The gesture towards Finnegans Wake was deliberate,
Its aim assisted by the position of the volume,
A 1957 printing in the yellow and orange wrapper
Propped on a sideboard and opened at page 164
So that the gesture might indicate a food-based conceit
About pudding the carp before doeuvre hors
The Joycean amalgam in its ludic essence,
Accessible to students and yet also evincing
The virtue of requiring a good deal of commentary
Before what looked simple even if capricious
Emerged as precise even if complex
And ultimately unfathomable.

The gesture towards Finnegans Wake was deliberate,
Being preceded by an ‘It is no accident, then’,
An exuberant ‘It is neither accidental nor surprising’
And at least two cases of ‘It is not for nothing that’,
These to adumbrate the eventual paroxysm
In the same way that a bouncer from Dennis Lillee
Has its overture of giant strides galumphing towards you
With the face both above and below the ridiculous moustache
Announcing by means of unmistakable grimaces
That what comes next is no mere spasm
But a premeditated attempt to knock your block off.
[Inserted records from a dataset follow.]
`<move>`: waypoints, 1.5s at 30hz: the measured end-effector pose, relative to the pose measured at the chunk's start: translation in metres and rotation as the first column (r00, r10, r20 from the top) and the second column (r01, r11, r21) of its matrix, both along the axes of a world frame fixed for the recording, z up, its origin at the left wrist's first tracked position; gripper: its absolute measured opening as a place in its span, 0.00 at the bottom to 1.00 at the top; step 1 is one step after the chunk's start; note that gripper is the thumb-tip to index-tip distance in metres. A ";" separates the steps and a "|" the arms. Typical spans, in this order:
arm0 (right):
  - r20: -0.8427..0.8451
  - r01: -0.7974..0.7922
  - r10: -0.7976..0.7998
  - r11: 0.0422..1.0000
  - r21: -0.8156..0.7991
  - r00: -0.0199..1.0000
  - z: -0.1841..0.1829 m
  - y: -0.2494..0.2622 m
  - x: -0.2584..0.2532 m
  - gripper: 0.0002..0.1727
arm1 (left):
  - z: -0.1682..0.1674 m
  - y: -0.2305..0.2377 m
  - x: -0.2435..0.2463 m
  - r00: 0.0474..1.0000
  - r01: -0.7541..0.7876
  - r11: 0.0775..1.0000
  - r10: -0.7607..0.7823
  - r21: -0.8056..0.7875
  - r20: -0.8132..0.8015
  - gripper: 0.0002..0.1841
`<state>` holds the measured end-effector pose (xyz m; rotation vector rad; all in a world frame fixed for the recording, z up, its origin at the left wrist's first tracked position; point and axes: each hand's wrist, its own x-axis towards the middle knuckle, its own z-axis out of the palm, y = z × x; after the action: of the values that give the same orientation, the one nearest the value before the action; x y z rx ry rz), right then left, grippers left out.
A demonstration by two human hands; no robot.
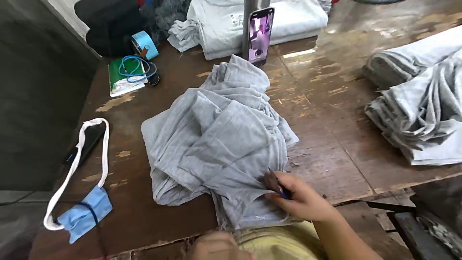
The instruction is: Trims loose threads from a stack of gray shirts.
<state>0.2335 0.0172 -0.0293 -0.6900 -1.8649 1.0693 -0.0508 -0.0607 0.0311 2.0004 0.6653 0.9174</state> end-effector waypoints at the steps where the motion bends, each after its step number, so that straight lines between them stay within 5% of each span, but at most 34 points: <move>1: -0.002 -0.001 0.001 1.000 -0.002 1.000 0.000 0.000 0.000 0.08 | -0.003 0.000 0.009 0.999 -0.035 0.998 0.036 0.051 -0.021 0.16; 8: 0.001 0.005 -0.005 1.000 0.025 1.000 -0.001 -0.003 -0.001 0.08 | -0.040 0.012 0.058 0.879 -0.340 0.852 0.438 0.397 -0.188 0.11; 18: -0.009 0.017 -0.017 0.999 0.042 1.000 -0.003 -0.003 -0.002 0.09 | -0.048 0.007 0.061 0.880 -0.418 0.839 0.469 0.349 -0.073 0.22; 22: -0.002 0.070 -0.070 0.997 0.038 0.998 0.006 -0.015 -0.010 0.09 | -0.036 0.010 0.059 0.736 -0.590 0.705 0.670 0.393 -0.097 0.27; 26: 0.020 0.087 -0.095 0.967 0.241 0.995 0.030 -0.032 -0.025 0.08 | -0.028 0.026 0.047 0.690 -0.651 0.711 0.700 0.266 -0.183 0.23; 31: 0.100 0.418 -0.493 0.814 0.402 0.864 0.054 -0.012 0.013 0.15 | 0.000 0.031 0.015 0.792 -0.603 0.780 0.611 0.167 0.007 0.18; 35: -0.188 0.373 -0.327 0.865 0.335 0.926 0.083 -0.001 -0.004 0.08 | 0.009 0.039 0.022 0.831 -0.468 0.869 0.495 -0.163 0.254 0.24; 37: -0.341 0.336 -0.229 0.893 0.300 0.912 0.088 0.008 -0.018 0.05 | 0.015 0.054 0.023 0.778 -0.449 0.861 0.508 -0.237 0.369 0.42; 40: -0.143 0.266 -0.231 0.904 0.334 0.962 0.079 0.012 -0.022 0.05 | 0.019 0.066 0.022 0.753 -0.471 0.866 0.494 -0.167 0.434 0.46; 45: 0.276 0.000 -0.063 0.975 0.220 0.959 0.031 -0.003 -0.008 0.14 | 0.005 0.042 0.025 0.869 -0.456 0.890 0.445 0.005 0.215 0.19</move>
<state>0.2250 0.0140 0.0016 -0.7702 -2.1682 0.7586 -0.0258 -0.0192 0.0362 1.7887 1.0204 1.4160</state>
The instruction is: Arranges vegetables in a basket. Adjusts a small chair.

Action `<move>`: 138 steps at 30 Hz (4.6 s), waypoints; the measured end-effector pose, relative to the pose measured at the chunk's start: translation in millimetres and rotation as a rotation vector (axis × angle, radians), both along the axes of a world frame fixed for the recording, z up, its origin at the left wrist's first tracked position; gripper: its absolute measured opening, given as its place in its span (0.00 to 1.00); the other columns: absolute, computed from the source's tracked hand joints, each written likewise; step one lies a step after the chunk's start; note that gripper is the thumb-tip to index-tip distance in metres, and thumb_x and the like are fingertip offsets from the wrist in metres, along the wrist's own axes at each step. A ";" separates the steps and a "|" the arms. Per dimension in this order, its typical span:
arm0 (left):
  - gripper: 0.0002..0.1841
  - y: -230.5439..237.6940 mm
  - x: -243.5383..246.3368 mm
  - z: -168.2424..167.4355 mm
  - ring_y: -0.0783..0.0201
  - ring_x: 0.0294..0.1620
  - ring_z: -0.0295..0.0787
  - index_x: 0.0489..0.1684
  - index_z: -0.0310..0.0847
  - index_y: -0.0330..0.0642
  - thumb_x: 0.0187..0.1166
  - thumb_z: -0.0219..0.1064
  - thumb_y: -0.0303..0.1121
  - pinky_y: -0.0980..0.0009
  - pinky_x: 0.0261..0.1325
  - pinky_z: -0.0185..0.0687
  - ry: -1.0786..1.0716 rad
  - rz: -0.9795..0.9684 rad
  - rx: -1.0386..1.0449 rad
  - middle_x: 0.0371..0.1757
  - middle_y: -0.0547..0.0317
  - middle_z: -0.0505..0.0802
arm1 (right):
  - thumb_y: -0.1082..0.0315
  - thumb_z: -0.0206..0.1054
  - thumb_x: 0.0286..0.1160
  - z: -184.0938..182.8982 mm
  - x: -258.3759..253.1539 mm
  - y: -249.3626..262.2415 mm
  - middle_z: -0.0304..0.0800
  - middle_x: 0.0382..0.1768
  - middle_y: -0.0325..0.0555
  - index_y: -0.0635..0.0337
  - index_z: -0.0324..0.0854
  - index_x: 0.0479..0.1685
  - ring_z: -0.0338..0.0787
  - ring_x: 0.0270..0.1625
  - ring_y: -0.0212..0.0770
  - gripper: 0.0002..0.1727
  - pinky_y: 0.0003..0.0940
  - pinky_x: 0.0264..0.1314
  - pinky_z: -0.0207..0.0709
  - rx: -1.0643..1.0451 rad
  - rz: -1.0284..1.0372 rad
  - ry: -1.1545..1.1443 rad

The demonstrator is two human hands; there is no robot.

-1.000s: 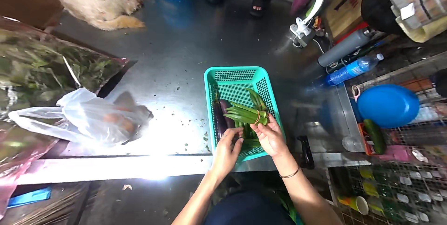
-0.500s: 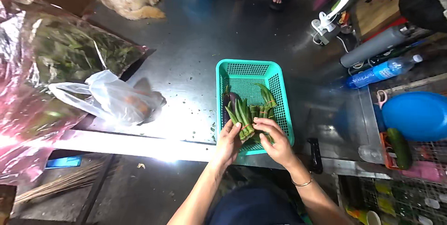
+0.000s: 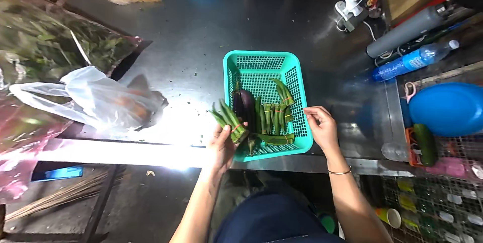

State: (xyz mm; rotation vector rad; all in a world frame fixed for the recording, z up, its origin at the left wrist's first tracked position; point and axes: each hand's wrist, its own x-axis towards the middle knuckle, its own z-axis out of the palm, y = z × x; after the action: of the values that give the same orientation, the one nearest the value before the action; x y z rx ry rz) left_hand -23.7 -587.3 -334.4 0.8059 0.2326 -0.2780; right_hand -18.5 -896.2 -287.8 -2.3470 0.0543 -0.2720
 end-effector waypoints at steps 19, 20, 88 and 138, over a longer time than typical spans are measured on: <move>0.25 5.2 -5.8 4.6 0.57 0.55 0.93 0.78 0.70 0.40 0.84 0.62 0.38 0.58 0.59 0.91 -0.111 -0.093 0.569 0.58 0.50 0.93 | 0.71 0.63 0.85 -10.2 15.3 13.4 0.91 0.60 0.58 0.64 0.88 0.63 0.91 0.63 0.50 0.15 0.46 0.71 0.82 -0.101 0.145 0.385; 0.26 -5.7 -1.8 5.2 0.59 0.55 0.93 0.78 0.70 0.40 0.83 0.63 0.40 0.58 0.60 0.90 -0.138 -0.149 0.634 0.58 0.51 0.93 | 0.71 0.63 0.85 -10.1 12.2 8.8 0.92 0.59 0.57 0.64 0.88 0.62 0.92 0.62 0.50 0.15 0.46 0.70 0.83 -0.106 0.128 0.372; 0.21 22.8 -51.2 -46.7 0.47 0.35 0.87 0.70 0.78 0.38 0.88 0.62 0.44 0.41 0.43 0.84 -0.211 0.165 1.517 0.38 0.45 0.89 | 0.77 0.65 0.75 -52.7 -82.3 26.9 0.93 0.44 0.53 0.76 0.77 0.67 0.92 0.43 0.28 0.21 0.21 0.49 0.86 0.464 -0.243 0.053; 0.33 58.4 84.5 -93.5 0.42 0.83 0.71 0.79 0.78 0.64 0.79 0.57 0.68 0.31 0.77 0.64 -1.495 -0.654 1.920 0.82 0.51 0.80 | 0.75 0.67 0.75 -80.6 -25.1 73.3 0.78 0.80 0.45 0.25 0.62 0.90 0.83 0.76 0.51 0.44 0.53 0.72 0.83 -0.094 -0.727 0.292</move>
State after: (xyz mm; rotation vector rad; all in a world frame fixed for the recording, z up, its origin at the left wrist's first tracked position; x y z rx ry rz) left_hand 60.8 -528.9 -427.9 2.7195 -1.4703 0.1156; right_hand -43.6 -822.9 -368.4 -2.3559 1.0632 -0.2783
The gesture towards Finnegans Wake was deliberate
And so was my gesture with two fingers.
In America it would have been one finger only
But in Italy I might have employed both arms,
The left hand crossing to the tense right bicep
As my clenched fist jerked swiftly upwards –
The most deliberate of all gestures because most futile,
Defiantly conceding the lost battle.

The gesture towards Finnegans Wake was deliberate:
So much so that Joyce should have seen it coming
Even through the eye-patch of his last years.
He wrote a book full of nothing except writing
For people who can’t do anything but read,
And now their gestures clog the air around us.
He asked for it, and we got it.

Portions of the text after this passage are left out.